To overcome these shortcomings, recent studies have proposed reformulating pneumonia detection as a sequential decision-making problem amenable to reinforcement learning (RL). In this framework, an RL agent actively explores the image, accumulates information over time, and makes classification decisions in a manner that mirrors a radiologist’s diagnostic workflow [7]. The following terminologies are used to describe this formulation.
State Space ( S ): Represents the environment observed by the agent, which could include raw CXR pixel data, intermediate CNN feature maps, or localized patches within the image.
Action Space ( A ): Defines the agent’s options at each step, including the following:
  • Navigational actions (e.g., move left/right/up/down and zoom).
  • Terminal actions (e.g., classify as pneumonia/normal and defer to human).
Reward Function ( R ): Encourages the agent to make accurate and efficient diagnoses:
  • +1 for correct classification;
  • −1 for incorrect predictions;
  • Small penalties for unnecessary steps to encourage efficiency.
Policy ( π : S A ): Learned through trial-and-error to map observations to optimal actions using DRL algorithms such as Deep Q-Networks (DQNs) or Proximal Policy Optimization (PPO) [23,25]. Building upon this foundational framework, Figure 3 illustrates a task-specific adaptation for pneumonia detection in chest X-rays, demonstrating how RL can emulate clinical decision-making through sequential image analysis.
This RL-based framework provides the following benefits over traditional classification systems:
  • Localized Attention: Focuses on clinically significant regions instead of full-frame processing.
  • Interpretability: Enables traceable decision paths aligned with clinical workflows.
  • Data Efficiency: Operates under semi-supervised or weakly labeled conditions.
  • Adaptive Computation: Adjusts exploration dynamically based on image complexity.
Clinical Implication This decision-driven structure is particularly well suited for real-time, interpretable, and interactive AI applications in clinical imaging. By emulating the sequential reasoning patterns of human clinicians, reinforcement learning (RL) offers a robust alternative to conventional passive inference models—particularly in scenarios marked by uncertainty, sparse feedback, or the need for dynamic exploration [9].
Overall, RL provides a compelling framework for developing goal-directed, explainable, and sample-efficient AI systems that can seamlessly integrate clinical feedback and operate effectively in real-world healthcare environments. In this paradigm, the agent observes the image, performs navigational actions, receives feedback, and ultimately makes a diagnosis. These capabilities are critical for enabling the deployment of next-generation intelligent medical imaging solutions [5].
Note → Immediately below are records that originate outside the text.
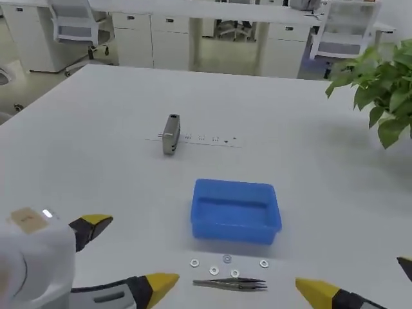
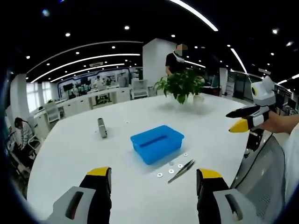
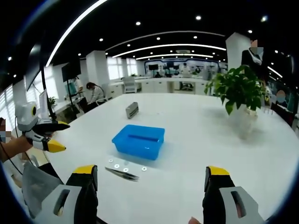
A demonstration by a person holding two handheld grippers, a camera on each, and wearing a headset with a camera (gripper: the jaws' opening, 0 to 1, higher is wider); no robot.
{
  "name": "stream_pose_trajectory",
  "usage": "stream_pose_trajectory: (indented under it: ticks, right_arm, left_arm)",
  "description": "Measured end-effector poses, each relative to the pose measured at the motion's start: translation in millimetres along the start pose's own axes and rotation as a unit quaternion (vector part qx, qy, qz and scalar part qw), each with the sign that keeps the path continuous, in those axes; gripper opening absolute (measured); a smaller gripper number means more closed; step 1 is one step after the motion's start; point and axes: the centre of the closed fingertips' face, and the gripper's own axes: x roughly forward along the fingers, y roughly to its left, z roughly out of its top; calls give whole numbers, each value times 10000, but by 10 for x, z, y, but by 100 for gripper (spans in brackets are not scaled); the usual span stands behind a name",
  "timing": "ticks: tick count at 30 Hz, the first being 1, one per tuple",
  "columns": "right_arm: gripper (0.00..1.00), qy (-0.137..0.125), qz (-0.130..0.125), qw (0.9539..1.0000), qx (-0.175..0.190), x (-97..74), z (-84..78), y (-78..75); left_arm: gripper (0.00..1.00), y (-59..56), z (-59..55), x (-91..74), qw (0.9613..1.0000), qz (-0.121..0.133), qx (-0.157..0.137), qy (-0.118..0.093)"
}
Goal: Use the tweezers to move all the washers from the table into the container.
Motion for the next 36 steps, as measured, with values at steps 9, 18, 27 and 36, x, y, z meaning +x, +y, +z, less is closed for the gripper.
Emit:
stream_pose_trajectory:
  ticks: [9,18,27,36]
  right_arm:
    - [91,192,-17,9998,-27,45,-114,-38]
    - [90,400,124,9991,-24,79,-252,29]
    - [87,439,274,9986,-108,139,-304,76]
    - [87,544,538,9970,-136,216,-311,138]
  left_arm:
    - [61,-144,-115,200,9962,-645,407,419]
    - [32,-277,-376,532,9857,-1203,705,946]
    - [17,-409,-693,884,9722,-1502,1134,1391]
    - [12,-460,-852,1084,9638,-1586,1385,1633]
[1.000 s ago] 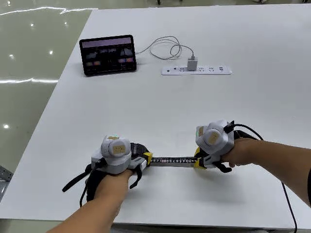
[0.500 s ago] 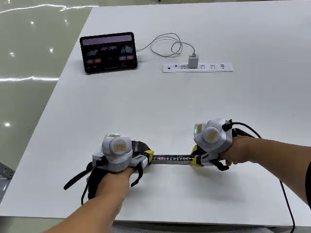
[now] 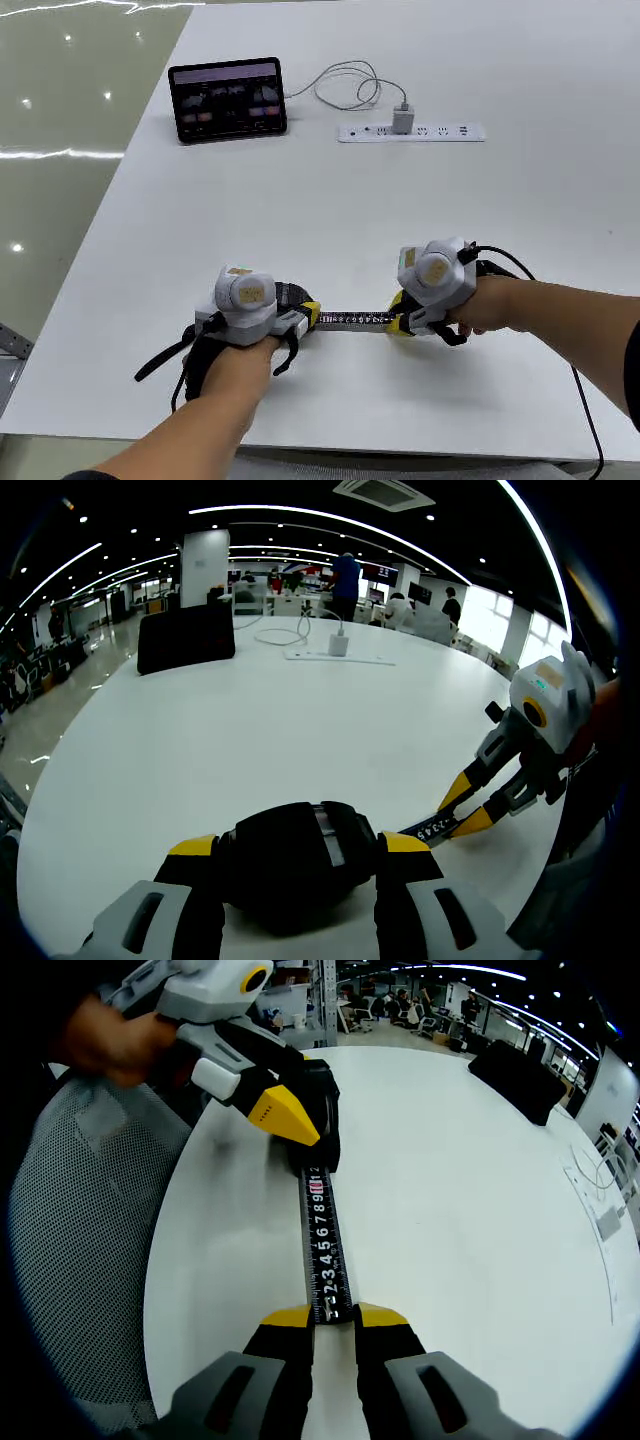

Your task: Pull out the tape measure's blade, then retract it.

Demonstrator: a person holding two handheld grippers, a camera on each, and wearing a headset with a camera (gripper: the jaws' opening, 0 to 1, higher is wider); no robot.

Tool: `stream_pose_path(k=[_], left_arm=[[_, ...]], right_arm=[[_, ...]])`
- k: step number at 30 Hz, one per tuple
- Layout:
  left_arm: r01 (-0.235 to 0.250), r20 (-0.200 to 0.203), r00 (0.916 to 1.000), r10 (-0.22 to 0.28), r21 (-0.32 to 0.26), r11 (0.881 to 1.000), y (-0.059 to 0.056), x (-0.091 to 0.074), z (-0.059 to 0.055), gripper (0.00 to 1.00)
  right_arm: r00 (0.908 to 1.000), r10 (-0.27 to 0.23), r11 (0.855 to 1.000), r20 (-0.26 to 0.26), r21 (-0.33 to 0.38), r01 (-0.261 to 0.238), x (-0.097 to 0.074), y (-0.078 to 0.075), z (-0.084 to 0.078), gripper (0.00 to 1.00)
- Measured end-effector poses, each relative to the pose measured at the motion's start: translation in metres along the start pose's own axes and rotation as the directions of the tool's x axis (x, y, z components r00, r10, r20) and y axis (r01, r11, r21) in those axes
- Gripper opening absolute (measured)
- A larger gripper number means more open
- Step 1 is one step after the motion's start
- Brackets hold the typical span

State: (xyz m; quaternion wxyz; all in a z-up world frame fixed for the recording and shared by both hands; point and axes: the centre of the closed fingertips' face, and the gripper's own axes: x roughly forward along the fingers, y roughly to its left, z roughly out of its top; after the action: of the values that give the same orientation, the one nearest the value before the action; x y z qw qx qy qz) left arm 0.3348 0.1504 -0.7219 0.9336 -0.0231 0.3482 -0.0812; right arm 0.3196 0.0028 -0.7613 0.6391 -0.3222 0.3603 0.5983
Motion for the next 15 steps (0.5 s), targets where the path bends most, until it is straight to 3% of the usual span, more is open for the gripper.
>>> stream_pose_path(k=[15], left_arm=[[0.001, 0.002, 1.0000, -0.001, -0.004, 1.000, -0.0004, -0.0001, 0.0003, 0.56]], right_arm=[[0.9997, -0.009, 1.000, 0.022, 0.019, 0.009, 0.0059, -0.0001, 0.0081, 0.11]])
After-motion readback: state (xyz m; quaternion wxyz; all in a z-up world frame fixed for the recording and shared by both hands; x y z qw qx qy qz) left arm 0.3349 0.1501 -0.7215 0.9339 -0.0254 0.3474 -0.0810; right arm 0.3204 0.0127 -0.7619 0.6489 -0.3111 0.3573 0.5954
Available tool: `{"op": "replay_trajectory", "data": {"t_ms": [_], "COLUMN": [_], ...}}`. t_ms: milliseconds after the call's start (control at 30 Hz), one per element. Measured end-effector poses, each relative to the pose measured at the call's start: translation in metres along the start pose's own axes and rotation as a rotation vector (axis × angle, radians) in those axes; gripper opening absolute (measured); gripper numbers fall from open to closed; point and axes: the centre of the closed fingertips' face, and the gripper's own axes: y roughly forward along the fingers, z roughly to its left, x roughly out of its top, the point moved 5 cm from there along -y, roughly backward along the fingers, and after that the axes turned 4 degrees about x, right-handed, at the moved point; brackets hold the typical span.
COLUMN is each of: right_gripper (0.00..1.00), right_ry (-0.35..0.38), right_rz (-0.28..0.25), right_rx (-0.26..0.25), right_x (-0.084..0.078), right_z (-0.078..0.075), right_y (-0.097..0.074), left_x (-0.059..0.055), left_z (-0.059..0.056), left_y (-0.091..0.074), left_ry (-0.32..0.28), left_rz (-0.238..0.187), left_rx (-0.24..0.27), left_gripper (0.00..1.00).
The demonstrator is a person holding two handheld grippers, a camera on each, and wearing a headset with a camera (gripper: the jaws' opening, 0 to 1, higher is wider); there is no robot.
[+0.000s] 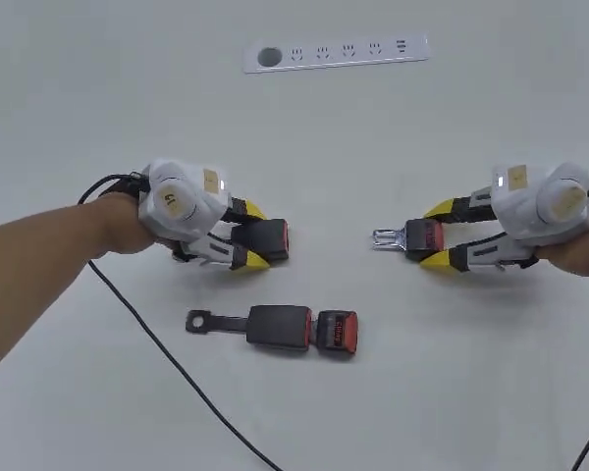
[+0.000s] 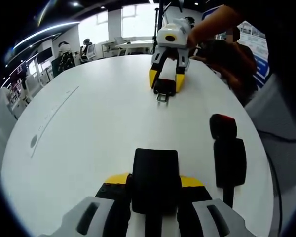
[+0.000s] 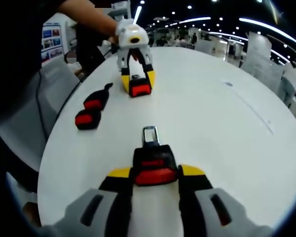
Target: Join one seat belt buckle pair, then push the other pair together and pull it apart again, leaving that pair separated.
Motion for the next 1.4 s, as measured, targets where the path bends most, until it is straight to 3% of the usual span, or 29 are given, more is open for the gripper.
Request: {"op": "replay_trajectory", "data": {"t_ms": [167,233,300,367,400,467,533,633,700,767,800,900,1000,1100,1133,1200,1400], "right_gripper": [0.37,0.44,0.53,0.56,0.58,0.64,0.71,0.78,0.82,0.84,0.85,0.86,0.88,0.89,0.89,0.9,0.94], "right_ry": [-0.024,-0.025,-0.004,0.013,0.029,0.107,0.153,0.228,0.232,0.25,0.254,0.269,0.26,0.25,0.251,0.251,0.231], "right_rz": [0.03,0.042,0.034,0.017,0.012,-0.035,-0.078,-0.121,-0.161,-0.176,-0.184,-0.21,-0.228,-0.228,-0.23,-0.233,-0.225], "right_rx": [0.004,-0.003,-0.024,-0.059,-0.087,-0.13,-0.191,-0.263,-0.316,-0.346,-0.364,-0.395,-0.416,-0.438,-0.442,-0.447,-0.456], "right_x": [0.002,0.003,0.004,0.006,0.008,0.013,0.018,0.023,0.03,0.035,0.037,0.045,0.055,0.056,0.058,0.059,0.059], "right_z": [-0.001,0.001,0.001,0.0,-0.002,-0.002,-0.004,-0.002,0.001,0.008,0.01,0.02,0.031,0.039,0.043,0.046,0.073], "right_y": [0.001,0.001,0.0,-0.003,-0.005,-0.007,-0.011,-0.017,-0.019,-0.02,-0.021,-0.023,-0.022,-0.019,-0.02,-0.021,-0.021], "left_x": [0.004,0.006,0.009,0.014,0.016,0.018,0.023,0.023,0.023,0.026,0.025,0.022,0.022,0.02,0.018,0.012,0.002], "left_z": [-0.001,-0.002,-0.005,-0.003,-0.001,0.012,0.015,0.019,0.017,0.014,0.013,0.005,-0.009,-0.025,-0.028,-0.034,-0.063], "left_y": [0.0,0.0,-0.001,-0.005,-0.007,-0.015,-0.023,-0.037,-0.045,-0.054,-0.061,-0.077,-0.095,-0.107,-0.111,-0.119,-0.134], "left_ry": [0.011,-0.004,-0.035,-0.018,-0.02,-0.003,-0.05,-0.068,-0.144,-0.181,-0.212,-0.314,-0.395,-0.497,-0.505,-0.479,-0.482], "left_rz": [0.034,0.053,0.059,0.042,0.035,0.034,-0.01,-0.012,-0.035,-0.087,-0.107,-0.14,-0.222,-0.276,-0.293,-0.288,-0.286], "left_rx": [0.006,0.009,0.012,0.034,0.055,0.168,0.22,0.308,0.361,0.403,0.45,0.518,0.569,0.582,0.59,0.623,0.658], "left_gripper": [0.38,0.39,0.48,0.6,0.67,0.75,0.76,0.78,0.82,0.89,0.9,0.91,0.93,0.94,0.95,0.96,1.0]}}
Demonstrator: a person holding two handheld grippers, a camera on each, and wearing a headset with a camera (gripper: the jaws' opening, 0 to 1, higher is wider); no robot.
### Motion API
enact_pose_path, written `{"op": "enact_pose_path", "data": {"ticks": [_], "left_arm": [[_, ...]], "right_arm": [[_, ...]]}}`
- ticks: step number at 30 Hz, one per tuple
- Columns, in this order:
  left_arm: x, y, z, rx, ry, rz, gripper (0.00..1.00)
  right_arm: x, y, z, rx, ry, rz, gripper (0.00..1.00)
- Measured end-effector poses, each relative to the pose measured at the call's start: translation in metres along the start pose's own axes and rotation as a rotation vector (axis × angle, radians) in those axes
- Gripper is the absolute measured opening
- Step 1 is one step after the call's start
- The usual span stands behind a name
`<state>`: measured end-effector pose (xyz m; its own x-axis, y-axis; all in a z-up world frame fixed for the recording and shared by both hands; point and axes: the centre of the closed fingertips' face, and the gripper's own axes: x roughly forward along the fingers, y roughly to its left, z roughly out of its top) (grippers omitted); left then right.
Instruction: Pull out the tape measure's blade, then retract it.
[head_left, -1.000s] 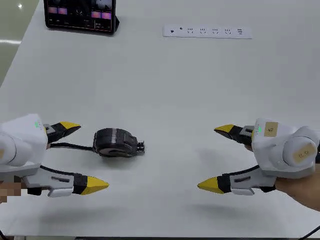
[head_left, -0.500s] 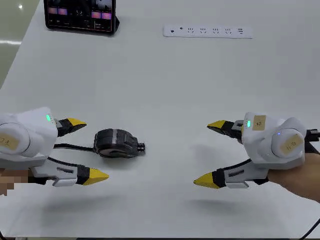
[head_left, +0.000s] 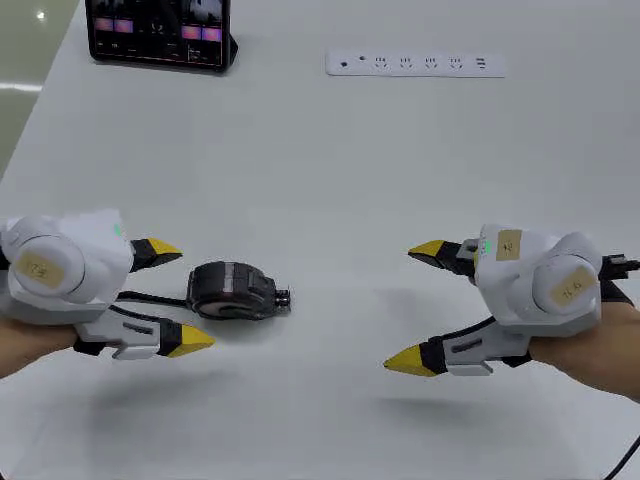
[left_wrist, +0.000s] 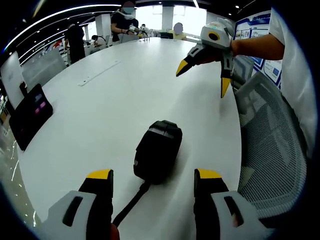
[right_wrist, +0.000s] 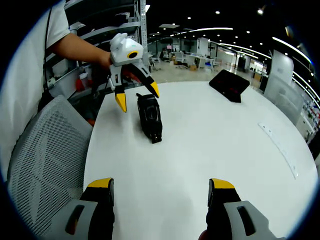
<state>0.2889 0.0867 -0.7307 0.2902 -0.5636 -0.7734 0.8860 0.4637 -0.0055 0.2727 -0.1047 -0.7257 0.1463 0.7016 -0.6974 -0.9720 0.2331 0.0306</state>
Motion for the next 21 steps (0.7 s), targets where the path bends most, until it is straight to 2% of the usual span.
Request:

4. Taxonomy of AI-Based Reinforcement Learning in Medical Imaging

To better understand the integration of reinforcement learning (RL) into medical imaging, we present a multi-dimensional taxonomy defined along four primary axes: imaging tasks, RL algorithms, imaging modalities, and learning frameworks. This structured classification provides a systematic view of how RL techniques are tailored to diverse clinical imaging applications [9].

4.1. By Imaging Task

RL has been utilized in a broad range of medical imaging tasks, including the following:
  • Segmentation: Agents iteratively refine the boundary of organs or lesions, e.g., in brain MRI or ultrasound [32].
  • Detection and Localization: RL agents navigate 3D scans to identify key anatomical landmarks or pathologies [33].
  • Classification: RL policies guide active learning, view selection, or confidence calibration in diagnosis tasks [32].
  • Image Registration: Agents learn transformation policies to align multimodal or time-series images [34].
  • Image Synthesis: RL controls adaptive denoising or contrast enhancement in dynamic imaging [35].
  • Treatment Planning: In radiotherapy, RL optimizes beam angles and dose distributions [36].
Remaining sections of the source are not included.